*About this exercise*: Scan the data beneath this task and copy each line that includes "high".

*Records from a data collection*:
************
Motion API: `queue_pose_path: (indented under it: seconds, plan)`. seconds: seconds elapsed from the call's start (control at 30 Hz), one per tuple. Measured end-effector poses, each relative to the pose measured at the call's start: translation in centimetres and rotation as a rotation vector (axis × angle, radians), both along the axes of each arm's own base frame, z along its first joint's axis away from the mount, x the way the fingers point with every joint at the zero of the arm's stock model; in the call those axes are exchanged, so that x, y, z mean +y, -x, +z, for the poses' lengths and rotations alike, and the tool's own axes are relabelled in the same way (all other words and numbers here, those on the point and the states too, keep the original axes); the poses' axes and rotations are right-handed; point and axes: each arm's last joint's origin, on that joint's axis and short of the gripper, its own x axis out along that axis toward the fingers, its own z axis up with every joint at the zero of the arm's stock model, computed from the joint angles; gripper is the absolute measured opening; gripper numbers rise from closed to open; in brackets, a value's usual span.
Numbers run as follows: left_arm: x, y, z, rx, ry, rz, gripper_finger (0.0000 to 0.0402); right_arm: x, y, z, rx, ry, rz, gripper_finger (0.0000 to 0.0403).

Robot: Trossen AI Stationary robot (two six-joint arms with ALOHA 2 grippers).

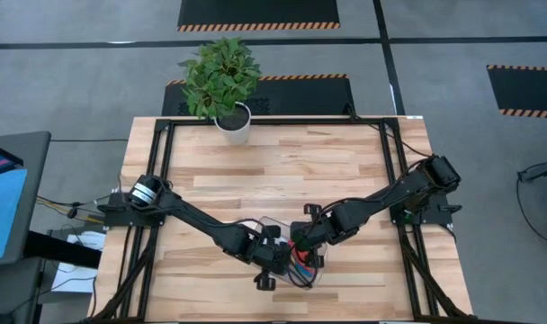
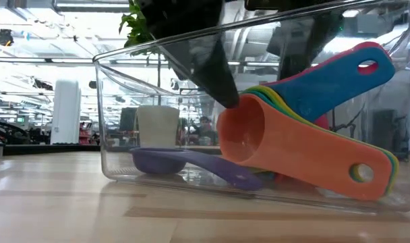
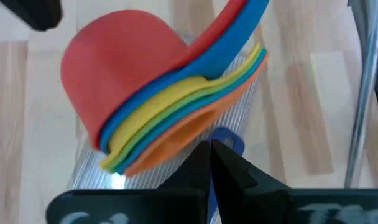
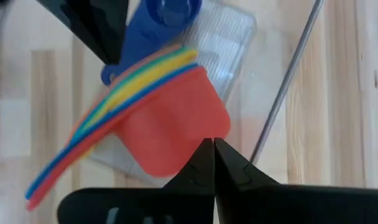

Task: Nest measuring cups in basket
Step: Put the colored stacked measuring cups into the transparent bin

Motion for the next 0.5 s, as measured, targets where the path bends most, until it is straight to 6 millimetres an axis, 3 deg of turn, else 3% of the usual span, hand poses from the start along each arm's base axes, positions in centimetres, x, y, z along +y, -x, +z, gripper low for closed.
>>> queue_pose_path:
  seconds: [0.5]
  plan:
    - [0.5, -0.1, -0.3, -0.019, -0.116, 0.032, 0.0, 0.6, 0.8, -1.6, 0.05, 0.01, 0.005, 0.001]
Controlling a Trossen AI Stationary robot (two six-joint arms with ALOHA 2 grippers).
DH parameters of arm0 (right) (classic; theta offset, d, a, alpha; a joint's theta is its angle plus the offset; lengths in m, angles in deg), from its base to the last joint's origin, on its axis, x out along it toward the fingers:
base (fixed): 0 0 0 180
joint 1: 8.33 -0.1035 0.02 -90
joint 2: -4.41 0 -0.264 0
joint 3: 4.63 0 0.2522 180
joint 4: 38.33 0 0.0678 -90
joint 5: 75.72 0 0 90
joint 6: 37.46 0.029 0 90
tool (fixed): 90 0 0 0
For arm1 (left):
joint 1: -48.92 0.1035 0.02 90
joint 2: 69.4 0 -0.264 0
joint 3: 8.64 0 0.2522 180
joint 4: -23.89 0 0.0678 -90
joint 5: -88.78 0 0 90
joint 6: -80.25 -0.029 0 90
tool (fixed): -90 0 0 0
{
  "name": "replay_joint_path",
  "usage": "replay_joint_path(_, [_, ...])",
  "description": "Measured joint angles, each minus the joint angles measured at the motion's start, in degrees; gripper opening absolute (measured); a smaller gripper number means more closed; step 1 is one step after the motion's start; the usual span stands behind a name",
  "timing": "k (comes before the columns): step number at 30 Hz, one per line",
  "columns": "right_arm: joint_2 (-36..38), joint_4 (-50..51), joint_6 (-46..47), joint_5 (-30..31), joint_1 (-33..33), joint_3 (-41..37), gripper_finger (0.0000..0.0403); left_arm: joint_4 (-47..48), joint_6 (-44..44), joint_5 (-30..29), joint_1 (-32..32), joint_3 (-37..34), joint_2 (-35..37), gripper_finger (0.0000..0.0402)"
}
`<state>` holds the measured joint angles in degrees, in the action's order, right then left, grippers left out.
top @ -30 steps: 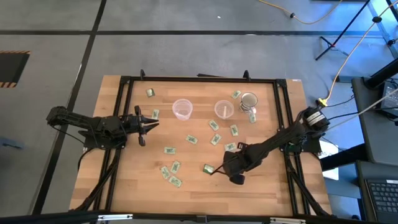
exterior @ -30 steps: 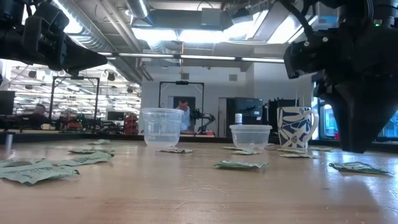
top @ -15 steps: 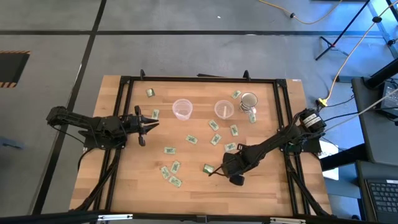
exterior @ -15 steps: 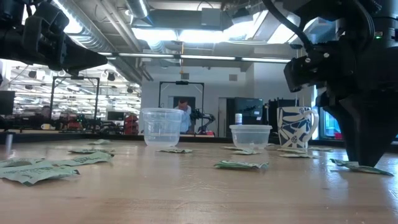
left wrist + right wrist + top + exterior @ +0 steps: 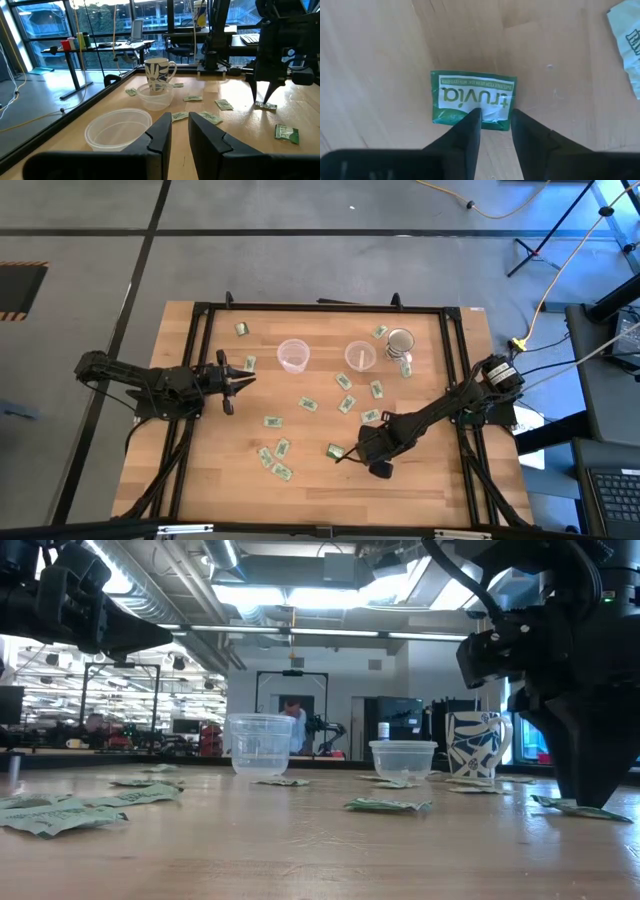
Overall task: Pick and place Stevia / Truvia into bins
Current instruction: Put the green truvia packet into the small transparent container
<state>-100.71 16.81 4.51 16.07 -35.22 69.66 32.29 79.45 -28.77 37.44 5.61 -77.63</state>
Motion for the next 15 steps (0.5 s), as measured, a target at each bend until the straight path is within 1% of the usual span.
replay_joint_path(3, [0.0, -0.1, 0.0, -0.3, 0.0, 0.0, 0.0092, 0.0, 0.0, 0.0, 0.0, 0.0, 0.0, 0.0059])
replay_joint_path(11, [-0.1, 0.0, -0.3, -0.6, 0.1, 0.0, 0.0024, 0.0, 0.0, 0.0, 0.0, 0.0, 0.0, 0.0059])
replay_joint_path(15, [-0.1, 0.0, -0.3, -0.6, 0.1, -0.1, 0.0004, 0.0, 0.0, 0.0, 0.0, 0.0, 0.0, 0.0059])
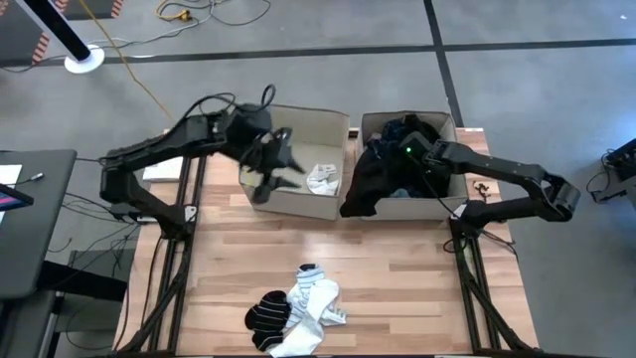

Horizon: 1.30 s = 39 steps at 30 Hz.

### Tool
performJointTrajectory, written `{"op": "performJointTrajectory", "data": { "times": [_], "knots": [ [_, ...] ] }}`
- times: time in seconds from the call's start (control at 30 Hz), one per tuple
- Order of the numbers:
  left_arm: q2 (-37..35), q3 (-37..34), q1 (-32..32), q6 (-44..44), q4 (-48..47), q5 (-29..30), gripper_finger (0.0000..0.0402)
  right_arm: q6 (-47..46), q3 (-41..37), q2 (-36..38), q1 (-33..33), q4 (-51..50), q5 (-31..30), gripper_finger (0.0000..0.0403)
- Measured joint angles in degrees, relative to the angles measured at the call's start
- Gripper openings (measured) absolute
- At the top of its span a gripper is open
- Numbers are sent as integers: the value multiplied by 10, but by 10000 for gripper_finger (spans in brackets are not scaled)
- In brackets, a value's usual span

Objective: Sort clothes
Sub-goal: Put the black shirt into the right laundry organizer

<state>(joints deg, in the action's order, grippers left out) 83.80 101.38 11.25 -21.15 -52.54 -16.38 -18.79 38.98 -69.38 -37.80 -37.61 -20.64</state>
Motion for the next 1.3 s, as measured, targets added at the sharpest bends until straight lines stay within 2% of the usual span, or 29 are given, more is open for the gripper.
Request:
{"op": "performJointTrajectory", "data": {
  "times": [0.13,0.27,0.47,0.57,0.67,0.83,0.9,0.97,1.03,1.13,1.3],
  "knots": [
    [-20,-3,-48,-17,-78,-19,163,13,-16,0,8,68,37,63],
    [-40,-61,-105,7,-47,-11,163,27,-28,-3,41,164,91,63],
    [-56,-225,-151,69,52,115,163,76,-29,-4,106,244,150,63],
    [-66,-312,-154,80,151,152,163,92,-29,-4,124,250,120,63],
    [-69,-379,-151,68,281,156,163,97,-29,-4,125,247,83,63],
    [-56,-445,-139,-12,549,176,163,97,-29,-4,124,248,74,63],
    [-42,-458,-134,-48,622,189,163,97,-29,-3,124,248,71,63],
    [-20,-458,-127,-68,671,212,164,97,-29,-3,124,249,68,63],
    [-4,-458,-115,-83,674,212,169,97,-29,-3,124,249,66,63],
    [26,-458,-98,-121,687,175,179,97,-29,-3,124,249,63,63],
    [57,-458,-93,-174,749,163,191,98,-28,-3,124,249,61,63]
  ]
}}
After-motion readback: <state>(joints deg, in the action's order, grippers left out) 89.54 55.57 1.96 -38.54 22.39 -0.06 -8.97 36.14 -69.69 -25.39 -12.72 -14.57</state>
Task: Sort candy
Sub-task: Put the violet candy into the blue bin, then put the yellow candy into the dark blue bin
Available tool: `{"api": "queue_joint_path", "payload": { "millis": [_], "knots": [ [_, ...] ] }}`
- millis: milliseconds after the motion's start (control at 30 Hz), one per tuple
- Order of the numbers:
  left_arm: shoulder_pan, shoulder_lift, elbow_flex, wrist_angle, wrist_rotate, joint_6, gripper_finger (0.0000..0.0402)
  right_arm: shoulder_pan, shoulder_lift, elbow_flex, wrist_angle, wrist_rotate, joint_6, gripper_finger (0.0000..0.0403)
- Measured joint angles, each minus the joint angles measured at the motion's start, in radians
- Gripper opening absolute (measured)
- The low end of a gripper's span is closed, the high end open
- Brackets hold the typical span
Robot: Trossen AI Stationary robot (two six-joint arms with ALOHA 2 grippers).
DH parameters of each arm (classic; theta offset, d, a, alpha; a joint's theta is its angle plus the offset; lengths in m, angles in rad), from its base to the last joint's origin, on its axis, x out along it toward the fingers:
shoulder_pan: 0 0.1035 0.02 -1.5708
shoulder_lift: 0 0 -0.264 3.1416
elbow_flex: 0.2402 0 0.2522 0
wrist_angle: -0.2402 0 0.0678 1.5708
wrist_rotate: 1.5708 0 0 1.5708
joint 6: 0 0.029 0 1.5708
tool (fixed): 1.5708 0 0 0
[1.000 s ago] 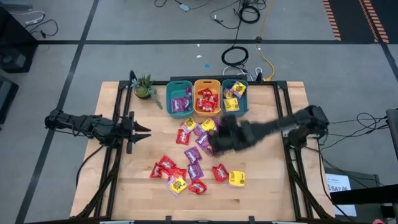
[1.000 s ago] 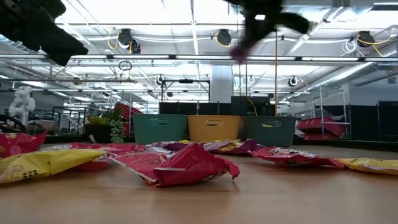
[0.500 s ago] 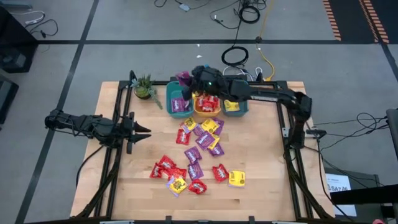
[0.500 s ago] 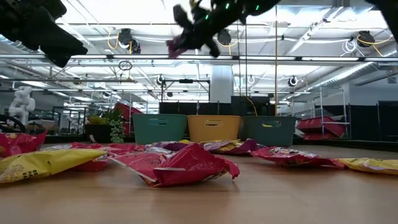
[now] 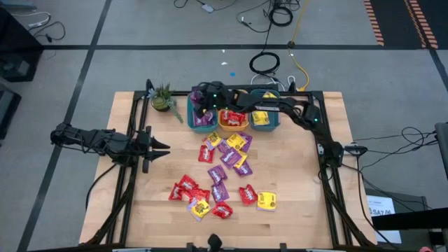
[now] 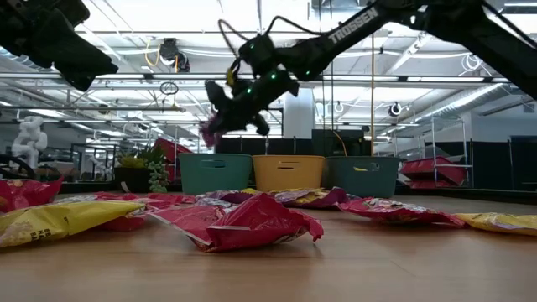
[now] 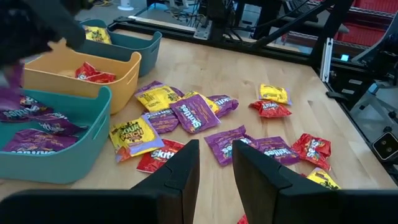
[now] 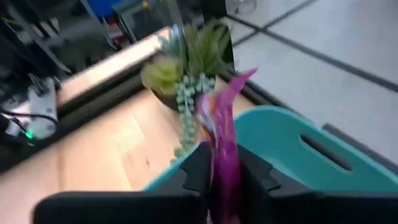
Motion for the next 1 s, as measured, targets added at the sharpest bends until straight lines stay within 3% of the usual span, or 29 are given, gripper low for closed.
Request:
{"api": "queue_joint_path", "payload": {
  "millis": [367,533,800,1000],
  "knots": [
    [0.0,0.0,0.0,-0.001,-0.001,0.0,0.0105,-0.004,-0.018,0.032,-0.04,0.013,-0.099,0.0205],
    [0.0,0.0,0.0,-0.031,-0.001,0.0,0.0105,-0.004,-0.025,0.032,-0.043,0.012,-0.102,0.0255],
    [0.0,0.0,0.0,-0.047,-0.002,-0.001,0.0105,-0.004,-0.063,0.03,-0.155,0.013,-0.09,0.0276],
    [0.0,0.0,0.0,-0.045,-0.002,-0.004,0.0105,-0.003,-0.202,0.031,-0.464,0.05,-0.088,0.0264]
  ]
}}
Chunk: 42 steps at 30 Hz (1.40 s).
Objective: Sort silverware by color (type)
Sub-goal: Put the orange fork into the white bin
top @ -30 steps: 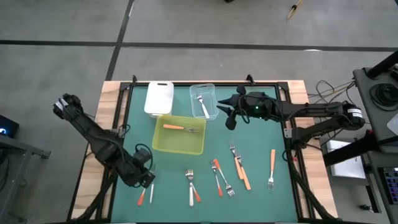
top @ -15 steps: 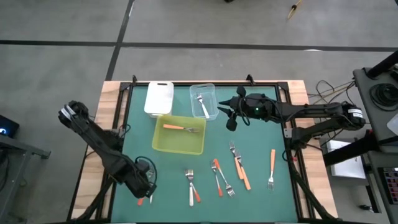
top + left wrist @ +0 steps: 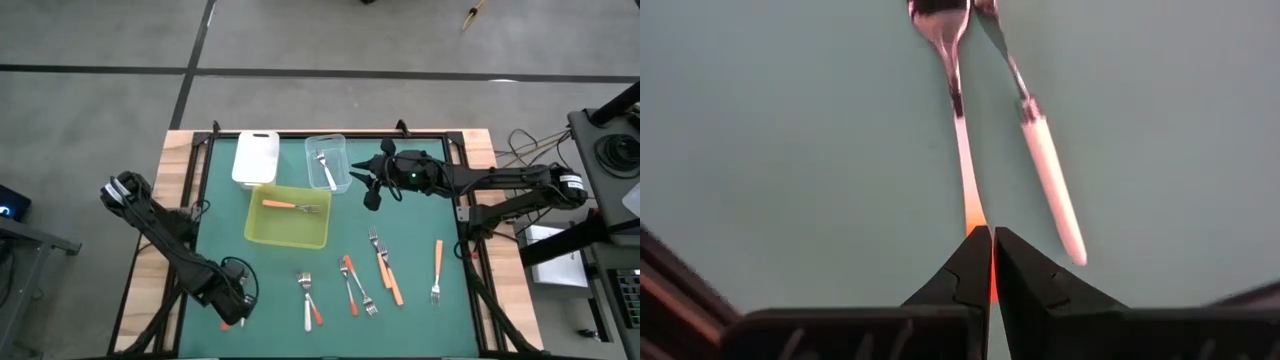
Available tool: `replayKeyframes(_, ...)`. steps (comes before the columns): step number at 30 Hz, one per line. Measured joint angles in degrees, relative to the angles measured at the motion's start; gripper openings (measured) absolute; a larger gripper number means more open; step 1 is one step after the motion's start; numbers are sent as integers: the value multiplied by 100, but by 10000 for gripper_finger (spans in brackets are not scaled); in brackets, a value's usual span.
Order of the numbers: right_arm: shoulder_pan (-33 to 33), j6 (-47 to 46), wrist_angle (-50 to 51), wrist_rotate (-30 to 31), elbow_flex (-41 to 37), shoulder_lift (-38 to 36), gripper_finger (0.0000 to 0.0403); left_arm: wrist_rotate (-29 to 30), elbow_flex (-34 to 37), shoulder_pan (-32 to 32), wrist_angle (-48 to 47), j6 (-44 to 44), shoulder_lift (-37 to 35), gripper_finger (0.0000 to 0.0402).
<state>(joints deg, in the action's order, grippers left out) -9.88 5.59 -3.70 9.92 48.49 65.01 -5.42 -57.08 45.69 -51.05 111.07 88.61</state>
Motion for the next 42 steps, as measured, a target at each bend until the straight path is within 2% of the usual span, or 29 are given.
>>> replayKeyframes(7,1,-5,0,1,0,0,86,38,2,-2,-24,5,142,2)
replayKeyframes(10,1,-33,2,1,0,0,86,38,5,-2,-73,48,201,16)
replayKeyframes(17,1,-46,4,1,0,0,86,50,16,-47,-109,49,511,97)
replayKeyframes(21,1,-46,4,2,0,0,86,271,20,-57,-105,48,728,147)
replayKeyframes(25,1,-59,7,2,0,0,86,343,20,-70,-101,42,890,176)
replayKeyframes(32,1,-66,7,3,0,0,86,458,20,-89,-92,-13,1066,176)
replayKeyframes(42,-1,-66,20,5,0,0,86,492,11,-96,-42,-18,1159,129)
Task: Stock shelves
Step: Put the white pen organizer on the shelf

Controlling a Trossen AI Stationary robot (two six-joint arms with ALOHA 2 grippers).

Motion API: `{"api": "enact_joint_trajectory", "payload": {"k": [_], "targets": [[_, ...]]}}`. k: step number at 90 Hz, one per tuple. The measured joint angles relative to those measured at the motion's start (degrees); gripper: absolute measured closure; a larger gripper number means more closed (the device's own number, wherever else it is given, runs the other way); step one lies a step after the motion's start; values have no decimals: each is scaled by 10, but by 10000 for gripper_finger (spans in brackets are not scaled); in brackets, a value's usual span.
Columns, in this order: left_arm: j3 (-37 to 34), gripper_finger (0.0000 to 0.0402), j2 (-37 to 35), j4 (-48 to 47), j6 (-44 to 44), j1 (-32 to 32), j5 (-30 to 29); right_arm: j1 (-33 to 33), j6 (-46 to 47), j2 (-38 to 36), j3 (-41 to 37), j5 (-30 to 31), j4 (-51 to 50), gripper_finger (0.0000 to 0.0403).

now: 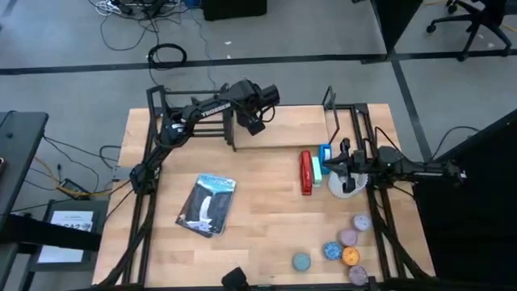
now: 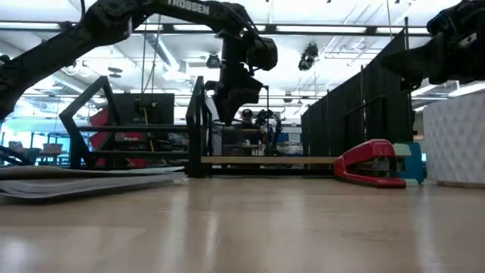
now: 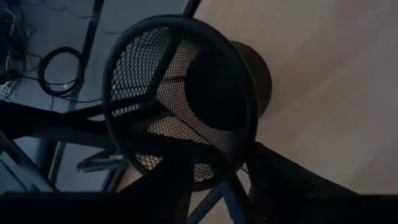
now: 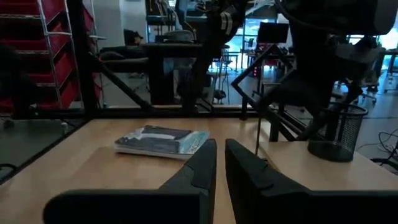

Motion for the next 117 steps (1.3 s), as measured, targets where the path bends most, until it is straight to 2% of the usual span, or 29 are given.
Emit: {"api": "enact_joint_trajectory", "payload": {"k": [12,40,54,69,83,90,99,117], "targets": [[0,275,-8,-5,-1,-20,-3,0,0,0,0,0,0,396],[1,275,-59,-7,1,-71,-59,0,0,0,0,0,0,396],[1,275,-82,-8,-10,-95,-59,0,0,0,0,0,0,396],[1,275,-91,-4,-24,-152,-51,0,0,0,0,0,2,396],[-1,275,-90,29,-45,-231,-49,0,0,0,0,0,3,396],[-16,275,-91,59,-55,-270,-49,0,-2,0,0,4,5,396],[-41,275,-90,90,-61,-314,-53,-1,-16,0,0,41,19,396],[-131,275,-109,146,-99,-361,-106,-1,-20,0,0,50,27,396]]}}
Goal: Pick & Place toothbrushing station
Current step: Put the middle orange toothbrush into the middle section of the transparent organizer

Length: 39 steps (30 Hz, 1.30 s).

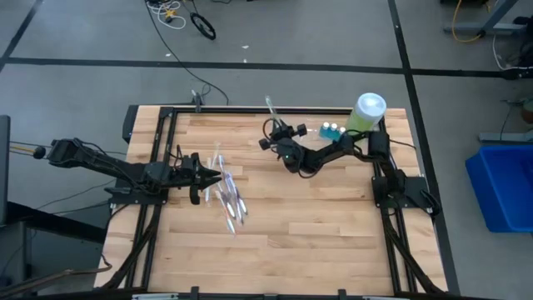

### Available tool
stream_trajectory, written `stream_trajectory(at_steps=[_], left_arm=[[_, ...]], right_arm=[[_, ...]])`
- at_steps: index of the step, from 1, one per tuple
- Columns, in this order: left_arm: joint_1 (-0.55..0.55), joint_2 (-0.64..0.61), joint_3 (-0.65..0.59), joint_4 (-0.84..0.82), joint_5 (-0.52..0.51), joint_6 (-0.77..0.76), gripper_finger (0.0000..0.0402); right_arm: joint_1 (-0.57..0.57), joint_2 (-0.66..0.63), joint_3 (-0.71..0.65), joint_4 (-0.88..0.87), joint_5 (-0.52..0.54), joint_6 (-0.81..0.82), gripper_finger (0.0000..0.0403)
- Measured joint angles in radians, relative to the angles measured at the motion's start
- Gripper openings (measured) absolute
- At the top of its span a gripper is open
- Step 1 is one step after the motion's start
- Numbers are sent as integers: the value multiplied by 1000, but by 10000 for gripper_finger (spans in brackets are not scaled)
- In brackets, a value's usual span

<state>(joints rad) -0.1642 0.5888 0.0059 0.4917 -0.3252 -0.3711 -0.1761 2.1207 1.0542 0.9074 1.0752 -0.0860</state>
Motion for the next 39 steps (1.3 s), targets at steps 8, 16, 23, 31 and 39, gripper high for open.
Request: stream_trajectory(at_steps=[8,16,23,31,39], left_arm=[[0,0,0,0,0,-30,96],[0,0,0,-3,1,-56,96],[0,0,72,-213,-11,-134,96],[0,35,315,-914,-6,-445,96],[0,143,314,-1091,84,-644,96]], right_arm=[[155,-117,0,-169,124,-50,135],[391,-279,0,-516,112,37,121],[584,-344,0,-797,-32,180,101],[743,-378,0,-1089,26,474,72],[767,-366,-1,-1113,25,566,44]])
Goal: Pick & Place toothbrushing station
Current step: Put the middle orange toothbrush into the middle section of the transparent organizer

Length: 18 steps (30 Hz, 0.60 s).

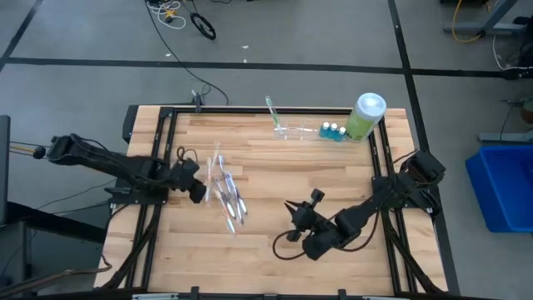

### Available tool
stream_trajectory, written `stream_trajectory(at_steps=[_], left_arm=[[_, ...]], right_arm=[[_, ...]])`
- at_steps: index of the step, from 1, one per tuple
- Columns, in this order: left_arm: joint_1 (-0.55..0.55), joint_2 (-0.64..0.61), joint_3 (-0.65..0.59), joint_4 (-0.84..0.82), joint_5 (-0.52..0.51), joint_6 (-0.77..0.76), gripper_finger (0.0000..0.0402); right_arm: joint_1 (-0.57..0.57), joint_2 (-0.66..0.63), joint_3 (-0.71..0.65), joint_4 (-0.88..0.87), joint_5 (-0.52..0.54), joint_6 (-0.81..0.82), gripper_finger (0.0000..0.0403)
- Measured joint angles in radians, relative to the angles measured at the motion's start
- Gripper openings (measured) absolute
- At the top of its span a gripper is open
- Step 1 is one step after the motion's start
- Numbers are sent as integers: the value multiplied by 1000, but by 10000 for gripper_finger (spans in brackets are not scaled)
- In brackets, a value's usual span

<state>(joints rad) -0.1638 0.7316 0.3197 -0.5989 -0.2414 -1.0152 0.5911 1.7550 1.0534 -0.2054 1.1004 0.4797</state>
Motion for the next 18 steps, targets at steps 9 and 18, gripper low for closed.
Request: stream_trajectory(at_steps=[9,18], left_arm=[[34,59,-4,4,-50,-47,130],[83,124,-4,39,-193,-65,215]], right_arm=[[-36,0,0,5,9,-5,15],[-50,0,0,28,6,-6,12]])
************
*Answer to this task*:
- The low end of a gripper's span is closed, the high end open
Motion for the next 39 steps (1.3 s), targets at steps 8, 16, 23, 31 and 39, gripper high for open.

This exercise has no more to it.